El lector puede estar seguro de que, si se produce un ataque contra Irán, se hablará de armas de destrucción masiva, como ocurrió con Irak, pero nunca se revelará que el principal objetivo es el control de las grandes reservas petrolíferas del país. Todas las guerras suelen obedecer a varios motivos, pero siempre hay entre ellos alguno primordial, que suele enmascararse tras otros menos impresentables.

Irán es el segundo país con más reservas petrolíferas sin explotar, tras Arabia Saudita. Respecto al gas, es uno de los pocos países que podrá ampliar mucho su producción en el futuro, dado que ahora apenas explota sus yacimientos. Todo esto lo hace muy apetitoso para las voraces fauces del mundo desarrollado, cada vez más sedientas de recursos energéticos.

A eso se une la estratégica situación del territorio iraní, desde el que se puede poner en peligro el vital suministro de crudos procedente de muchos otros países de la zona.
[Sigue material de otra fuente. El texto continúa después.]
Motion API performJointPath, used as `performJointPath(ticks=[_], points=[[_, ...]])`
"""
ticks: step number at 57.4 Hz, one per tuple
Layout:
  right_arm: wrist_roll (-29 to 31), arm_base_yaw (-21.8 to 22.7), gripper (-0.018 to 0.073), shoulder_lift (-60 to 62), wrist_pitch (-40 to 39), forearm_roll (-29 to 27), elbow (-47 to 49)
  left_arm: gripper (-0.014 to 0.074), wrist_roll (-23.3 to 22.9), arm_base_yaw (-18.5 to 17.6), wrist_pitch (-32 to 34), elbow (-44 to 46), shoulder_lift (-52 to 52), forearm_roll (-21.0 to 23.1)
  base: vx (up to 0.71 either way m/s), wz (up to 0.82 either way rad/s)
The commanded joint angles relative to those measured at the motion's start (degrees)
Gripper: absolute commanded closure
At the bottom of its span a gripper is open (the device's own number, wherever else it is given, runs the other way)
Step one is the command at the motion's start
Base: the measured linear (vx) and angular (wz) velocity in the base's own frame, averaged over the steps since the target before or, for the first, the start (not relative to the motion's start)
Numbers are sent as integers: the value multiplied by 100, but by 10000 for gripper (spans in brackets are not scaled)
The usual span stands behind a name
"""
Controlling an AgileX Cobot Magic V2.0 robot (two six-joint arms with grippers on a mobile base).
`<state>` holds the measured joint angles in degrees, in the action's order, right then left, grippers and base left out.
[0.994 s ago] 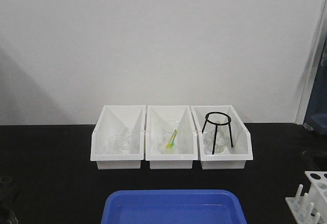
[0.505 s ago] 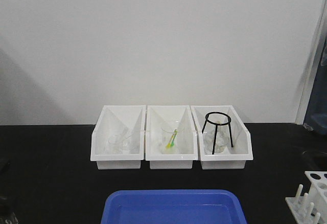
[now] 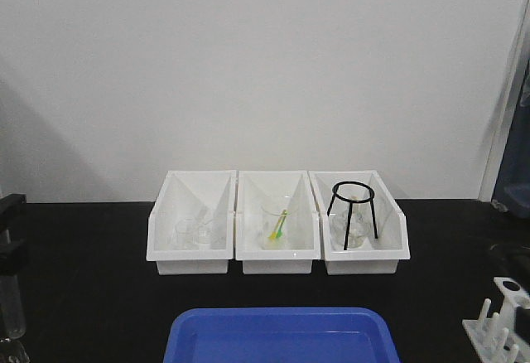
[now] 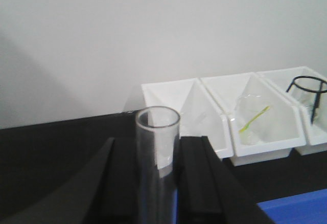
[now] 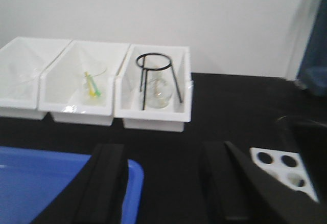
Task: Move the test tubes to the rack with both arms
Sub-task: 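Lift the test tube up out of the beaker with the left gripper, then bring the held test tube toward the approaching right gripper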
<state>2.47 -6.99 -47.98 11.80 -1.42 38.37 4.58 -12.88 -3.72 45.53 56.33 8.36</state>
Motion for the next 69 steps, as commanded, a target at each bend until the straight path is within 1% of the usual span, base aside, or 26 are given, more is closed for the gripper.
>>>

Solo por el estrecho de Ormuz, donde Irán puede obstaculizar la navegación con más facilidad que España en Gibraltar, circula el 40% de todas las exportaciones petrolíferas del mundo. Cuando en el discurso de la Unión del año 2002 Bush aludió al “eje del mal”, incluyó en él a Irán junto con Irak y Corea del Norte. La amenaza era ya evidente.

Es posible, pues, que a amplios sectores de la ultraconservadora opinión pública de EU se les haga aceptar una nueva guerra preventiva, blandiendo otra vez la amenaza de armas nucleares en posesión de un país esencialmente “malvado”. Algunos círculos conservadores europeos, como la FAES, también tragarán con júbilo el engaño, como ocurrió con la invasión de Irak. Pero el que quiera saber de verdad lo que está ocurriendo en ese crítico Oriente Próximo que tanta preocupación suscita no podrá ignorar que el Gobierno de EU maneja una ecuación geopolítica donde el factor decisivo es el flujo mundial de la energía, en especial los hidrocarburos. Mientras sea el petróleo la sangre que corre por las venas del llamado progreso, asegurar su suministro será la principal preocupación de Occidente, aunque tenga que disimularla con ropajes morales, religiosos o políticos, o simplemente asustando una vez más a los votantes.